That building, was once a thought in the mind of the architect who built it. That thought was transposed into a blueprint. That blueprint was deliberated on even further with a group and a bunch of people designing the building.
The hotel, which was the old Waldorf Estoria, was at that location. They had to make the plans to eliminate that building so they destroyed it. And then they built the Empire State Building. They didn't build up first. They built down.
They built fifty feet down. That’s how deep the foundation is. I think it’s about 52 feet down. And the deeper the foundation the taller the building.
Then they came to ground level and then they started building the building. It took about 18 months which is an incredible period of time. It’s a very, very short period of time to build a building that tall over 120 stories.
And then once the building was complete they put the facade, they put all the furniture, they built the inside, and then they started occupying it. When you occupy a building, you are bringing traffic to your web site. Prior to that, 85% is in the planning.
The analogy and the metaphor I used of the Empire State Building is like writing great copy. You must first plan and do your research.
I have a four step formula -- Discovery, Analysis, Planning, Execution.
Again: Discovery. Analysis. Planning. Execution.
That’s not my formula, I’ve taken that and modified it from how an engineer builds a building. My Father is a structural engineer, so I took that and I’ve applied it to constructing a great piece of copy.
Discovery is everything from spying on your competitors, to doing interviews like this one, from interviewing your customer service reps to calling up ex-customers and asking "Why did you return the product?"
These are great, great discovery tidbits to get the raw material which is the foundation of your copy to begin building.
You haven’t gone North yet, you’re still building South, you’re digging the foundation here, so that’s what Discovery is.
I spend about 80% of my time in Discovery. 85%. People say "How come you haven’t written yet?" "Because I don’t have enough info."
You have to have general and specific knowledge like Joe Sugarman talks about before you can put the pen to paper or keyboard to your document, on your computer.
The second stage is Analysis. That’s analyzing your discovery. Where’s the building going to go? How deep should the foundation be? Who are our vendors? What’s our bonuses? How are we going to do this?
We have to analyze. That doesn’t take as long.
The third step is Planning. What are the bonus gifts? What’s our guarantee? What are the bullets? What are we going to use? How are we going to write it? How are we going to execute this thing?
And then the final step is Execution. Which is about 15% to 20% of the entire process. And execution is just writing. And re-writing. And editing.

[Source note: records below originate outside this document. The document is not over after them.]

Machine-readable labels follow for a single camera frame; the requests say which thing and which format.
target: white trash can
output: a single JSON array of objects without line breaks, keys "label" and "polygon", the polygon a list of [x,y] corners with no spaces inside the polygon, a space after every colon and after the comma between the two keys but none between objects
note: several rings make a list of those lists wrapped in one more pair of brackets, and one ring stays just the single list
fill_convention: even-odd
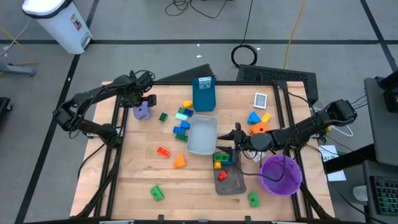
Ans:
[{"label": "white trash can", "polygon": [[25,0],[22,11],[70,54],[83,53],[93,38],[72,0]]}]

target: red lego block
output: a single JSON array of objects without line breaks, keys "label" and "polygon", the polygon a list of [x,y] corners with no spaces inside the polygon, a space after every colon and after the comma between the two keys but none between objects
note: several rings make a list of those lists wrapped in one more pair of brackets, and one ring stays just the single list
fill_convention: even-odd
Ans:
[{"label": "red lego block", "polygon": [[221,171],[221,173],[218,174],[218,180],[219,180],[219,181],[223,181],[223,180],[225,180],[225,178],[227,178],[227,177],[228,177],[228,174],[227,174],[227,172],[225,172],[225,171]]},{"label": "red lego block", "polygon": [[170,152],[167,149],[164,149],[162,147],[157,148],[157,153],[164,156],[166,159],[169,158],[169,156],[170,156]]}]

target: wooden table
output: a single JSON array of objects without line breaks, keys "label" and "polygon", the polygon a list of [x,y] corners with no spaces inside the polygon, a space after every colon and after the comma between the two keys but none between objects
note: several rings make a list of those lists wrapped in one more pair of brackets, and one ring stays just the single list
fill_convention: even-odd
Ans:
[{"label": "wooden table", "polygon": [[[291,93],[306,98],[302,82],[288,82],[288,87]],[[288,126],[283,92],[279,91]],[[253,107],[255,92],[268,95],[266,110]],[[159,214],[163,214],[166,220],[243,220],[245,215],[250,215],[252,220],[295,220],[291,197],[277,197],[265,192],[255,176],[244,176],[247,187],[244,194],[220,196],[216,193],[211,157],[187,152],[186,144],[176,140],[173,134],[173,127],[180,124],[180,120],[174,117],[178,108],[182,101],[192,99],[191,86],[155,85],[149,94],[157,95],[157,105],[152,109],[150,120],[136,120],[129,110],[112,219],[156,220]],[[115,98],[110,98],[97,104],[94,122],[111,122],[114,101]],[[216,116],[218,135],[229,133],[235,122],[240,122],[248,133],[250,125],[247,120],[252,111],[259,116],[270,113],[270,129],[280,128],[272,86],[218,85],[216,101],[214,111],[195,114]],[[310,116],[306,102],[293,96],[290,102],[295,122]],[[164,123],[159,121],[161,113],[169,115]],[[101,144],[98,138],[88,140],[85,157]],[[314,140],[309,144],[318,147]],[[159,146],[171,151],[170,158],[165,159],[156,153]],[[232,146],[232,142],[217,140],[217,146]],[[80,212],[98,188],[104,152],[101,151],[82,169],[71,215]],[[173,163],[180,152],[184,154],[187,165],[174,169]],[[319,152],[308,147],[301,153],[308,189],[326,212],[334,216]],[[244,171],[253,173],[259,170],[259,164],[242,158]],[[163,191],[163,200],[156,202],[153,199],[150,190],[154,185]],[[260,207],[250,207],[248,193],[251,192],[257,192]],[[301,214],[305,217],[301,192],[298,192],[298,198]],[[104,214],[107,201],[106,192],[101,214]]]}]

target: orange triangle block
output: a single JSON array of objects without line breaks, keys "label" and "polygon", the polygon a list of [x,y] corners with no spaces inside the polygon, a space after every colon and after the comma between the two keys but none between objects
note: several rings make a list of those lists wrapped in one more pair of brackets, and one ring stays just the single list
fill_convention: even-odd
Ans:
[{"label": "orange triangle block", "polygon": [[174,162],[174,168],[180,168],[185,166],[184,155],[180,153],[177,157],[177,160]]}]

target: green block
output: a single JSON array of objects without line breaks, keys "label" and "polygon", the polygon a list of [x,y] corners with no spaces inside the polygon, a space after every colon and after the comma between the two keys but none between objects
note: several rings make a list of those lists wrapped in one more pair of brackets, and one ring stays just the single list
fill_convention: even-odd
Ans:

Earnest Hemingway, the great novelist. He said "Write drunk, edit sober". I think he was an alcoholic unfortunately, as was Fitzgerald and many of the great writers. I don’t know why they are. I’m certainly not. But the point is, you want to let the writing flow. You don’t want to be too much of a control freak. So edit in the sober state, but write in almost a dream state. Let the words pour.
There’s a great, great ad that has had many many iterations. The Lazy Man’s Way To Riches by Joe Karbo. That ad was written in one sitting and very, very few edits. Because that poured from a life’s long worth of work from Joe, and that was one of the few ads he ever wrote. And made him millions selling a $10 book.
That was because there was so much research put into that. The foundation was so deep ... so remember this ... the deeper the foundation, the taller the building.
You don’t occupy that building until you’ve dreamed of it -- how tall is it going to be? You’ve gotten the blueprints. You’ve gotten the architectural model. You’ve started breaking ground. You started building a foundation. You started getting to ground level. You started building the building tall.
And you put the facade, you put all the bells and whistles ... you got the furniture, and you did all the improvements on the inside, and then, you begin to occupy.
Now you can do a pre-publication release before this piece of copy is written and that’s the same thing as a gym or a health spa where it says "Future location of health spa here and start signing up for pre-opening special". So you can start becoming a member of a gym before it’s built. That’s like a pre-publication release of a book or an offer.
But you can’t possibly write the copy in it’s final form without going through that whole process.
Does that make sense?
It’s does. I completely agree with you -- I feel that one of the best pieces of copy I’ve written, actually it’s the one I did the most research for. I checked competitors web sites, printed them out, made a note of which phrases and which key selling points really caught the attention, studied headlines and it took an awful lot of work, but that copy worked really well.
You know why? Because you did your homework.
And you can’t be lazy as a copywriter. You have to be incredibly curious, almost like a child. You have to ask these questions to yourself, questions of wonder that children ask, like "What if?" or "How come?". "Why does that work that way? Why isn’t that working?"
You don’t judge. You just watch why things are working and why they’re not working and you extract curiosities from there and that ends up becoming the blueprint.
David Ogilvy was an advertising genius, Ogilvy On Advertising is a book everybody should own. On page 11 he writes about doing your homework...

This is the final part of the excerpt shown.